Carassos family had for centuries in Thessaloniki in the Ottoman Empire lived, which now houses the Greek Thessaloniki. In 1912, after the Balkan Wars , the family emigrated to Barcelona . In 1919, Carasso's father began marketing a yogurt named after Daniel, whose Catalan nickname was Danon .

In 1923 Carasso went to Marseille , where he attended a business school, and later to Paris, where he studied bacteriology at the Pasteur Institute . In 1939 he took over the family business and founded a branch in France. In 1941 he was forced to flee from the National Socialist occupation and settled in the United States in New York .

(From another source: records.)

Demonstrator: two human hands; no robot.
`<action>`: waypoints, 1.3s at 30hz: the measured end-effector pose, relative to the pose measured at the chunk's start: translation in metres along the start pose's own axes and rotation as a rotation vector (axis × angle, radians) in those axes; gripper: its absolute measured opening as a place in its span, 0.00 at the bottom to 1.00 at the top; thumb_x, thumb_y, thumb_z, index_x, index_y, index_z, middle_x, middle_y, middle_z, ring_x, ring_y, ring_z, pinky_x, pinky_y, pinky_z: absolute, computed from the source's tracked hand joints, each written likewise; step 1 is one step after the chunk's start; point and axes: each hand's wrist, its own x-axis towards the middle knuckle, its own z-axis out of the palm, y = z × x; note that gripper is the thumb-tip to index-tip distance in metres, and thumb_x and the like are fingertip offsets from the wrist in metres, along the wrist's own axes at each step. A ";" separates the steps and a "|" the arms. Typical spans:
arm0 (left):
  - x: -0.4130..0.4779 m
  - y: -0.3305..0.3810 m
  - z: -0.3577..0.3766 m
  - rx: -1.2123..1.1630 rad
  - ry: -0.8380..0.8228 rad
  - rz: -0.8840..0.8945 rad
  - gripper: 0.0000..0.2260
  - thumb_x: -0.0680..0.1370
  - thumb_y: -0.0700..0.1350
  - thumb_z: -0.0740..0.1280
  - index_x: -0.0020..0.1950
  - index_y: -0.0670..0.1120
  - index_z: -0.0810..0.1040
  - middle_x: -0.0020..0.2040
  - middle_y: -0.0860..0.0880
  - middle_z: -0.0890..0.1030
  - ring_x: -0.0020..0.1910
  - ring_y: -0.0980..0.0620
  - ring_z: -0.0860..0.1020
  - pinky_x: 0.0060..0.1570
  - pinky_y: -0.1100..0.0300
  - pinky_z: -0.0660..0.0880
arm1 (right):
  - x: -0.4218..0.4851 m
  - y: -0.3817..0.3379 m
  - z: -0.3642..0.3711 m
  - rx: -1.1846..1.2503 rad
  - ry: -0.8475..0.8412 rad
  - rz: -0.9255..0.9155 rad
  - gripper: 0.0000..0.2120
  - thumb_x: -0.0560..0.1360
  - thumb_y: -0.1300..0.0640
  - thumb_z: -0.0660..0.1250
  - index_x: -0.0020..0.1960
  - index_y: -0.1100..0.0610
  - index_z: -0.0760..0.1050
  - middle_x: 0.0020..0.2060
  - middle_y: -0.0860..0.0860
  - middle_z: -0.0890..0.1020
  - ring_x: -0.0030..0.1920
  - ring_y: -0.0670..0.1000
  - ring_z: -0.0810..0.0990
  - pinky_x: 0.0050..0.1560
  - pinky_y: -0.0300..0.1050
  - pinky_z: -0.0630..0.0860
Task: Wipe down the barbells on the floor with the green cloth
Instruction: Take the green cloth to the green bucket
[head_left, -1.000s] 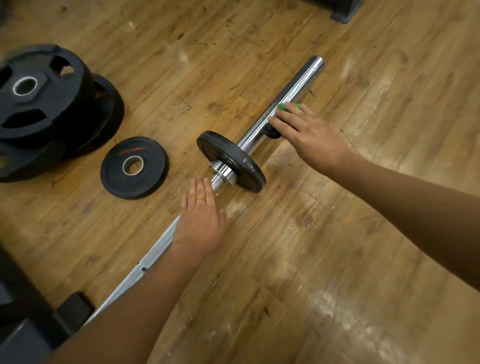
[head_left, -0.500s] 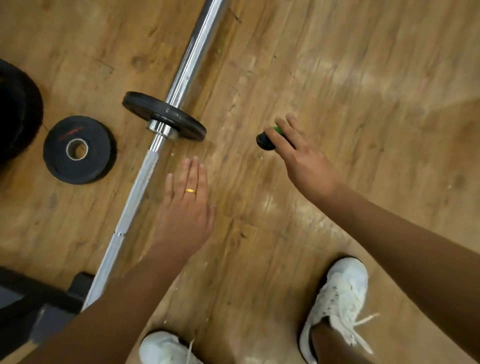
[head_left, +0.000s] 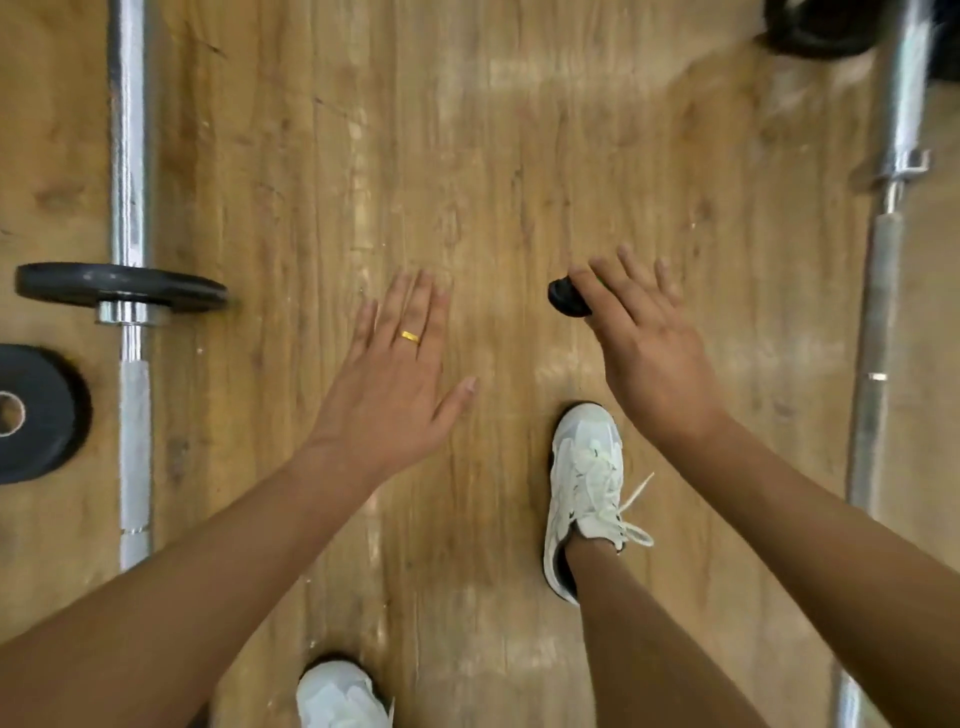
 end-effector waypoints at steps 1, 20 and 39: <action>0.009 0.009 -0.005 -0.012 -0.003 0.028 0.36 0.83 0.64 0.42 0.82 0.41 0.42 0.83 0.42 0.41 0.81 0.46 0.36 0.80 0.44 0.41 | -0.007 0.012 -0.006 -0.015 0.011 0.051 0.29 0.75 0.76 0.65 0.75 0.62 0.67 0.70 0.61 0.73 0.75 0.65 0.65 0.78 0.59 0.50; 0.080 0.224 -0.099 0.127 0.055 0.579 0.35 0.83 0.62 0.47 0.82 0.40 0.51 0.83 0.39 0.49 0.82 0.42 0.45 0.79 0.40 0.48 | -0.176 0.123 -0.156 -0.008 0.213 0.684 0.21 0.80 0.72 0.61 0.72 0.63 0.70 0.68 0.60 0.75 0.75 0.66 0.65 0.75 0.65 0.55; 0.131 0.628 -0.094 0.385 -0.024 1.394 0.32 0.84 0.58 0.49 0.81 0.39 0.55 0.82 0.37 0.52 0.82 0.41 0.48 0.78 0.38 0.52 | -0.437 0.241 -0.261 -0.023 0.287 1.203 0.28 0.74 0.78 0.65 0.72 0.64 0.70 0.67 0.63 0.75 0.73 0.68 0.67 0.75 0.62 0.60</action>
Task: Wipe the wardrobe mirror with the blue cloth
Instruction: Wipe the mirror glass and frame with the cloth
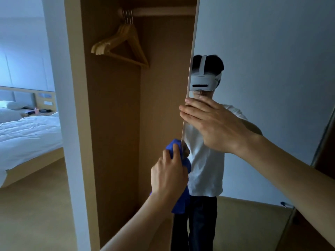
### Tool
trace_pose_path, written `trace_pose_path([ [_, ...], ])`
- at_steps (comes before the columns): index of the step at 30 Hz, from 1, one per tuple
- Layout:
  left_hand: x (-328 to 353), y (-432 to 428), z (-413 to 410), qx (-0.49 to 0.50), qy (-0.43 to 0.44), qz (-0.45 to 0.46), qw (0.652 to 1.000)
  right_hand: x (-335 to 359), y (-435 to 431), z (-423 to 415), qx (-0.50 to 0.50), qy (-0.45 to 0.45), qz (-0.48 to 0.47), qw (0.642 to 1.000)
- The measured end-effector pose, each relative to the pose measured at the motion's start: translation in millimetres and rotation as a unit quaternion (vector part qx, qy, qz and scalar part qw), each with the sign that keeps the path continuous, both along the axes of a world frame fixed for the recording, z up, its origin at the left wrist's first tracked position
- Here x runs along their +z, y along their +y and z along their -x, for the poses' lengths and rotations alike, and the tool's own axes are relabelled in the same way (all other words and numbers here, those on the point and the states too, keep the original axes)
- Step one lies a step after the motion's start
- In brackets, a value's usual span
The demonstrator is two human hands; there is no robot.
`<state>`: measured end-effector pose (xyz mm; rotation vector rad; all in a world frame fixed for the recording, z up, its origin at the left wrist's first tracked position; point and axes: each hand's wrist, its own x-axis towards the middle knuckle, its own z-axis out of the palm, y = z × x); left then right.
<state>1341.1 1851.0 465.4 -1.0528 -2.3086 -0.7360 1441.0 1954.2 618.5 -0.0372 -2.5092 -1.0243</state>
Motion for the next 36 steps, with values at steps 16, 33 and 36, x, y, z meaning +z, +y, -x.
trace_pose_path([
  [16,16,-4,4,-0.038,-0.022,-0.080,0.996,-20,-3,11,0.009,-0.002,-0.024,1.000],
  [33,-42,-14,-4,-0.057,-0.124,-0.054,0.989,-88,-9,9,-0.008,-0.058,0.001,0.998],
  [36,-43,-12,-7,-0.056,-0.114,-0.066,0.990,-94,-11,8,-0.007,-0.053,0.009,0.999],
])
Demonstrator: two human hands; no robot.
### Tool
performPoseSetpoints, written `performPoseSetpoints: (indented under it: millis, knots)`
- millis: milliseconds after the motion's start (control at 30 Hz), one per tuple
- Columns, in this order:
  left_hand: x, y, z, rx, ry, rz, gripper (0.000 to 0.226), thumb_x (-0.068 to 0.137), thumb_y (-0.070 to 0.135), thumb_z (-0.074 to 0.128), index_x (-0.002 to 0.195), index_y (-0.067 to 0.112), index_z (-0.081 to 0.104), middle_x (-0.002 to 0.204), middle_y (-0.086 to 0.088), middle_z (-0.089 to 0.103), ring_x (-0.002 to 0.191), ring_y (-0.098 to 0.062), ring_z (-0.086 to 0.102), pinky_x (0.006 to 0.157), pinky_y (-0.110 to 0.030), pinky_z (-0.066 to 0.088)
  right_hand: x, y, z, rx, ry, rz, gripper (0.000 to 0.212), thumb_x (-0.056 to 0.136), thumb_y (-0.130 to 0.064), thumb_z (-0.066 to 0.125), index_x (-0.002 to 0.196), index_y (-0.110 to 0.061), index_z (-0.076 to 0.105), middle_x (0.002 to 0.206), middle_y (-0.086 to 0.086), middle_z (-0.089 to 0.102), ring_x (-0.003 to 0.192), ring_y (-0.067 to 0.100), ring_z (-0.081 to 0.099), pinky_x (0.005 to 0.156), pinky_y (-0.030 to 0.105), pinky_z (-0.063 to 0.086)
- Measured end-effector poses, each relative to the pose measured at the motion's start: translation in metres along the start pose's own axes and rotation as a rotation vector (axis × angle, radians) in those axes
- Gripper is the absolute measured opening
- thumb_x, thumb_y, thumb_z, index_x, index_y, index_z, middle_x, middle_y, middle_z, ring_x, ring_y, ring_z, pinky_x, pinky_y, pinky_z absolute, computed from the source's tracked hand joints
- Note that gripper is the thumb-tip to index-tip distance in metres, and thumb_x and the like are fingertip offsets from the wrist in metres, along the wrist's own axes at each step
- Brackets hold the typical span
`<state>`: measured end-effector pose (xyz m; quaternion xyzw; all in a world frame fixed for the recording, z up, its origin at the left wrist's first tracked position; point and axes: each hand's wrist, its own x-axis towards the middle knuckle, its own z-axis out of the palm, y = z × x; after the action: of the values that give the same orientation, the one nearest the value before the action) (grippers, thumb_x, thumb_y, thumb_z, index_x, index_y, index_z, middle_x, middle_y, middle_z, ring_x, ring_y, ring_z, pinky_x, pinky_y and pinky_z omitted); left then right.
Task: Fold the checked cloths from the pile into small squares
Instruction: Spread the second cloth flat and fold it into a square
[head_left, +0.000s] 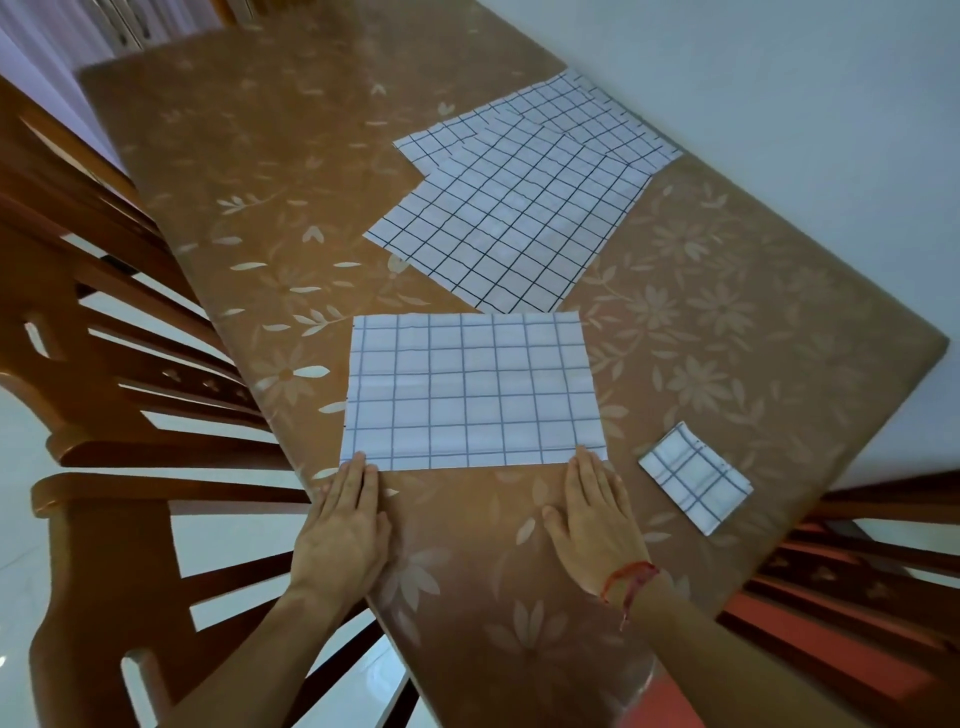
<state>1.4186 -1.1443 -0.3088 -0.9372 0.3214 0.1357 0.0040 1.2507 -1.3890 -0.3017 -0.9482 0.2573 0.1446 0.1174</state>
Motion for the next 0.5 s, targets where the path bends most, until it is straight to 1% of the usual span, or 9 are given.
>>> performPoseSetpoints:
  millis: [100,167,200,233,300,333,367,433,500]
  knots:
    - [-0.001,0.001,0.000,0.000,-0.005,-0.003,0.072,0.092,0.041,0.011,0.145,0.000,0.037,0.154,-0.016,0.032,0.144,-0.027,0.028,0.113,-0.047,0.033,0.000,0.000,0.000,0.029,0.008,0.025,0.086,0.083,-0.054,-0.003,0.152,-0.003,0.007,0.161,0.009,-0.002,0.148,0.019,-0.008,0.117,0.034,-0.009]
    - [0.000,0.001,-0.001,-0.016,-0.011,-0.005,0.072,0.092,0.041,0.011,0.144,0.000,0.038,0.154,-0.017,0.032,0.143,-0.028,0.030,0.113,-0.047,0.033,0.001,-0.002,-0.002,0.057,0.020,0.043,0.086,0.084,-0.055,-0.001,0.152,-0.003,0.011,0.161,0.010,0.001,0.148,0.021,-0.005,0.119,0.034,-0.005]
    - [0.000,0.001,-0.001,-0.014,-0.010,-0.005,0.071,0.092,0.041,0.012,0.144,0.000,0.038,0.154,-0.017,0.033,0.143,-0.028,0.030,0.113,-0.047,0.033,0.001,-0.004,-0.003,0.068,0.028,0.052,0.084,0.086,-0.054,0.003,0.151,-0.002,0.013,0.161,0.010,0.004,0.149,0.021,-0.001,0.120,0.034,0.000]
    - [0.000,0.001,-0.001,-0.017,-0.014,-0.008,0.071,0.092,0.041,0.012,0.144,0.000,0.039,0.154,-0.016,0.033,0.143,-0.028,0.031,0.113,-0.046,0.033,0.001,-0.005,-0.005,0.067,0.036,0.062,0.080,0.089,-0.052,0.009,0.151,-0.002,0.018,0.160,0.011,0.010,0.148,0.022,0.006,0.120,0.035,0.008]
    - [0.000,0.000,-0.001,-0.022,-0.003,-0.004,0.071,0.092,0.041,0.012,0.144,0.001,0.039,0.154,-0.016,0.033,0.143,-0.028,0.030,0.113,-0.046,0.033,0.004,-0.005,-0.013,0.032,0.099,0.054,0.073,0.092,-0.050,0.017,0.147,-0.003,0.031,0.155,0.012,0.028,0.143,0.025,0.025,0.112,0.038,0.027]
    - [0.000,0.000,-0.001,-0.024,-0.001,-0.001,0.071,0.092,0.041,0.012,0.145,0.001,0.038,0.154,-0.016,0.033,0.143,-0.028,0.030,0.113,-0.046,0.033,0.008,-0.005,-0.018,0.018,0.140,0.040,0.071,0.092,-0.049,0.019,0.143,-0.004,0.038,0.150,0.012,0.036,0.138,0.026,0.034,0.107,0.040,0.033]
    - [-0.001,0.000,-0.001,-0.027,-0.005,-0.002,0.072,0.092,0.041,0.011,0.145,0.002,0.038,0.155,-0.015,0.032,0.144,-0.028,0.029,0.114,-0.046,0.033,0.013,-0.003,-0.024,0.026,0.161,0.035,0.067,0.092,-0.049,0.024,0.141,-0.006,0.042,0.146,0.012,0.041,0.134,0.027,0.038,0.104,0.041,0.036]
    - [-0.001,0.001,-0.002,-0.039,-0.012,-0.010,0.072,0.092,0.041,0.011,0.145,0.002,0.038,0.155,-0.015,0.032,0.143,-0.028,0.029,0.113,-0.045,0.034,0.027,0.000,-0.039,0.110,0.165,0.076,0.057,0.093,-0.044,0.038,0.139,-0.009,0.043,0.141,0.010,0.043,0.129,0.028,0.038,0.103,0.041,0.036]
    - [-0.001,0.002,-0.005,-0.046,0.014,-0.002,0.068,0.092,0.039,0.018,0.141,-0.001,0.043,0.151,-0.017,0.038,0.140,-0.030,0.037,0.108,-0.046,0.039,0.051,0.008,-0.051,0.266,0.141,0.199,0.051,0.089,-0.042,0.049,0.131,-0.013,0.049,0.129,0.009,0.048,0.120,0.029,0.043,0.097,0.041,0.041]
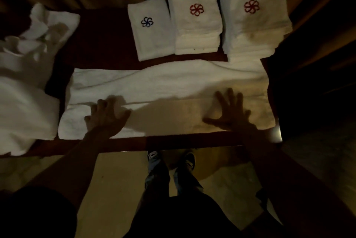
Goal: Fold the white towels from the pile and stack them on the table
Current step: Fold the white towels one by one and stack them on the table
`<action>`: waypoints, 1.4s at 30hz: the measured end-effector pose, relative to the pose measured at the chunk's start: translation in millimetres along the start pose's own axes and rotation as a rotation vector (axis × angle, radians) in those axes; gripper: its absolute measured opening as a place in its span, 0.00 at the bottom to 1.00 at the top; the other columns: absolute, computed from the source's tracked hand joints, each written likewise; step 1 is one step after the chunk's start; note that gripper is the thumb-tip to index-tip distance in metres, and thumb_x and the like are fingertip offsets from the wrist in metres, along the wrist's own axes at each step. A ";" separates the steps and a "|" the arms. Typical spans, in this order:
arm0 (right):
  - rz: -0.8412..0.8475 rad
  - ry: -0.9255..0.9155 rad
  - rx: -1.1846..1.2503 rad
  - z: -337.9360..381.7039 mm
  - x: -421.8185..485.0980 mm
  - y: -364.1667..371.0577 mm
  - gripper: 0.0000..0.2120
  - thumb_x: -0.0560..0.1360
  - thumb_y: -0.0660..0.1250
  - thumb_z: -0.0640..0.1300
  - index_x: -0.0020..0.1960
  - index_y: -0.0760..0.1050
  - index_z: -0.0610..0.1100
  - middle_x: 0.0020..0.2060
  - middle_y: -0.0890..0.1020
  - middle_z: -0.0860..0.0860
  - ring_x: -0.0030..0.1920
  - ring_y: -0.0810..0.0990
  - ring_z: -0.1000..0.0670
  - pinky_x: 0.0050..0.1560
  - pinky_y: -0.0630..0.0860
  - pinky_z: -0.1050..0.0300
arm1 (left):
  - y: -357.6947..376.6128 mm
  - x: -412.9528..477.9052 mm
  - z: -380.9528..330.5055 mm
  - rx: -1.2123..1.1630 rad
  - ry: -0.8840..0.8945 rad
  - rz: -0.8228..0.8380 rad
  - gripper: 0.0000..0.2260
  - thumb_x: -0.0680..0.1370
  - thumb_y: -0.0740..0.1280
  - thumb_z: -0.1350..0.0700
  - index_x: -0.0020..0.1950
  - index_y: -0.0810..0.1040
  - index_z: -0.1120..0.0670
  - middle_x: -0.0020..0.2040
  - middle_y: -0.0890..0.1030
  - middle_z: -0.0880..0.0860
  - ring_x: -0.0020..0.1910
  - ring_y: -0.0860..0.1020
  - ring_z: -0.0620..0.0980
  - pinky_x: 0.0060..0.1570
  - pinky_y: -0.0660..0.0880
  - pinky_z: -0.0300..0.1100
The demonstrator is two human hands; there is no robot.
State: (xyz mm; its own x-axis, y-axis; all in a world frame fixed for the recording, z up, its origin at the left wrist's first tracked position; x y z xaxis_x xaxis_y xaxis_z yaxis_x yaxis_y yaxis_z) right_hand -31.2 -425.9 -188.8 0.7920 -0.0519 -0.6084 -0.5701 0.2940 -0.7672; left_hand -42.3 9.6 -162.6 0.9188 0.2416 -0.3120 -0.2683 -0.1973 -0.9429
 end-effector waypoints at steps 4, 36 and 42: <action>-0.038 -0.010 -0.031 -11.9 -11.8 8.7 0.57 0.62 0.64 0.81 0.77 0.32 0.67 0.77 0.28 0.55 0.77 0.28 0.40 0.69 0.46 0.20 | 10.4 -16.8 -2.4 -0.003 -0.038 0.015 0.34 0.71 0.65 0.29 0.71 0.61 0.42 0.69 0.61 0.53 0.68 0.62 0.60 0.55 0.70 0.67; -0.197 -0.024 -0.073 80.3 51.3 -43.0 0.35 0.79 0.59 0.65 0.79 0.56 0.50 0.77 0.60 0.47 0.76 0.58 0.41 0.66 0.69 0.33 | -23.5 95.3 1.9 -0.131 0.182 0.029 0.21 0.80 0.48 0.40 0.66 0.67 0.50 0.63 0.65 0.53 0.62 0.67 0.59 0.51 0.73 0.69; -0.439 0.009 0.047 68.5 56.1 -67.9 0.26 0.81 0.62 0.53 0.75 0.65 0.45 0.73 0.68 0.43 0.73 0.65 0.41 0.67 0.70 0.40 | -32.4 104.7 1.6 -0.062 0.088 -0.036 0.18 0.84 0.55 0.47 0.73 0.67 0.50 0.75 0.65 0.54 0.76 0.59 0.58 0.67 0.59 0.73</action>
State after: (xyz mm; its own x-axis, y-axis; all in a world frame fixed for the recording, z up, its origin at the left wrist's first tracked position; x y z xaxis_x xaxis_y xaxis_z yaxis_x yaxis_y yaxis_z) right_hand 66.9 -383.3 -157.0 0.9547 -0.1902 -0.2288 -0.1691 0.2855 -0.9433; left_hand 62.1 42.9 -164.8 0.9502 0.1658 -0.2640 -0.2186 -0.2493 -0.9434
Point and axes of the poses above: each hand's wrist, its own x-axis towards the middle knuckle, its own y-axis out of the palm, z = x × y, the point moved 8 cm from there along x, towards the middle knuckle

In 1942 he formed a partnership with two family friends, Joseph Metzger, a Spanish businessman of Swiss descent, and his son Juan. They bought a small company called Oxy-Gala that made Greek yogurt and formed Dannon Milk Products based in the Bronx . Since 1947 he has been adding jam to his yogurt as a concession to the American taste and thereby managed to achieve larger sales figures in a broad market. The company later expanded to include other foods such as cheese and Danone became a leading global food manufacturer.

In 1951 Carasso returned to France. Carasso died at the age of 103 in his home in Paris.

Individual evidence

  1. ^ Daniel Carasso, fondateur de Danone.
  2. ^ A b c d e f William Grimes: Daniel Carasso, a pioneer of yogurt, dies at 103 . In: The New York Times , May 20, 2009. Retrieved May 21, 2009.